Ambassador of India to Switzerland
- In office 2010–2013

Ambassador of India to Liechtenstein
- In office 2010–2013

Personal details
- Born: November 2, 1950 India
- Alma mater: University of Madras
- Occupation: Diplomat

= Chitra Narayanan =

Indian diplomat (born 1950)

Chitra Narayanan is a diplomat from India. She served as an Indian Foreign Service officer and as an ambassador of India to six countries.

==Career==
Chitra started her career as a journalist at the Press Institute of India. She was the founder-editor and co-publisher of The Book Review, the first English speaking journal in India dedicated to books. She joined the Indian Foreign Services at age 26, in 1978. She was the Deputy Director of Foreign Service Institute from 1988–91. She serves as a fellow at Institute of Contemporary Studies, Nehru Museum and Library, New Delhi from 1995 to 2000. She served as the ambassador of India to Sweden and Latvia (2001–2005), Turkey (2005–2008), Switzerland and Liechtenstein (2008–2013) and the Holy See (Vatican) (2009–2013).
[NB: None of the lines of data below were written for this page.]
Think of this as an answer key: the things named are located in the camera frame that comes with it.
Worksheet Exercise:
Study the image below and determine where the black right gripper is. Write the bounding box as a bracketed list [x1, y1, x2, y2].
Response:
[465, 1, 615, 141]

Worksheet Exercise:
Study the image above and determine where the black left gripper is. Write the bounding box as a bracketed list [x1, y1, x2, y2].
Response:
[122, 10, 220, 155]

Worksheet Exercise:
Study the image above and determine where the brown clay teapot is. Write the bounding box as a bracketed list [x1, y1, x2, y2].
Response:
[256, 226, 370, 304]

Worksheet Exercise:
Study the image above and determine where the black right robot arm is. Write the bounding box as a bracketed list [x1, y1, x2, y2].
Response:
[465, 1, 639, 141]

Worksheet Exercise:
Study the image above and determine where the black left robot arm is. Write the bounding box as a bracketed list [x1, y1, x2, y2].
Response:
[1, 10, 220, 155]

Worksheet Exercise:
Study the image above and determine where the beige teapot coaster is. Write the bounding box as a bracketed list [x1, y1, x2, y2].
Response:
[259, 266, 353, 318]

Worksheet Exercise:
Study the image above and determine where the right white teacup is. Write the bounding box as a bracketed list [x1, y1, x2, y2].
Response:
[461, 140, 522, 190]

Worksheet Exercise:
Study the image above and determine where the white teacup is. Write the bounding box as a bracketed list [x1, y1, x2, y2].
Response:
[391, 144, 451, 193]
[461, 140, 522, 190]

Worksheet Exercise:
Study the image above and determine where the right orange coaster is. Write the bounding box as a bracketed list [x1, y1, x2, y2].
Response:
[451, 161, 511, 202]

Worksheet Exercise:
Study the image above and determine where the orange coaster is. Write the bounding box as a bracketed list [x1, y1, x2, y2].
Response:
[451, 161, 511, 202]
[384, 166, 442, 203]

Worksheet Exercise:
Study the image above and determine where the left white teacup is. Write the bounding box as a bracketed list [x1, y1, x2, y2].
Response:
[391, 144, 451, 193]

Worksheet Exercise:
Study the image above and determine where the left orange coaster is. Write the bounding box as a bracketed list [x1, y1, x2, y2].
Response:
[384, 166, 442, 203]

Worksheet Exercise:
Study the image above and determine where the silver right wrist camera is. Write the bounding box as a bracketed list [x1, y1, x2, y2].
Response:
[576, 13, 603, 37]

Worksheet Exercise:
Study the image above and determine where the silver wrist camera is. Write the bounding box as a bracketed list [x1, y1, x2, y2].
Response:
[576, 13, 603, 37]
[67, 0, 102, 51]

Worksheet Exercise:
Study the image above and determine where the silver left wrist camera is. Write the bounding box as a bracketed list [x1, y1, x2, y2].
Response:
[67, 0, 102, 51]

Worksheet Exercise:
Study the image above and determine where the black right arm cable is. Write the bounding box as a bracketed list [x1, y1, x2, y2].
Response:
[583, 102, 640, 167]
She is an associate fellow at the Geneva Center of Security Policy and Course Director of the executive course on Creative Diplomacy which teaches creative leadership and decision making skills relevant to the challenges of today.

==Personal life==
Chitra is the daughter of the former President of India, K. R. Narayanan and Usha Narayanan. Due to the nature of the job of her father as an Indian Foreign Service officer, she got to do her schooling in different parts of the world, including in London, Australia, at a boarding school in the Himalayas and in New Delhi. She was homeschooled for one and a half years in Hanoi. She then completed her undergraduate studies in political science and postgraduate studies in international relations specializing in Chinese politics at Delhi University. She has a daughter, Chandrika, who is a writer and arts manager living in Dublin. She has a sister Amrita who lives in Bonn.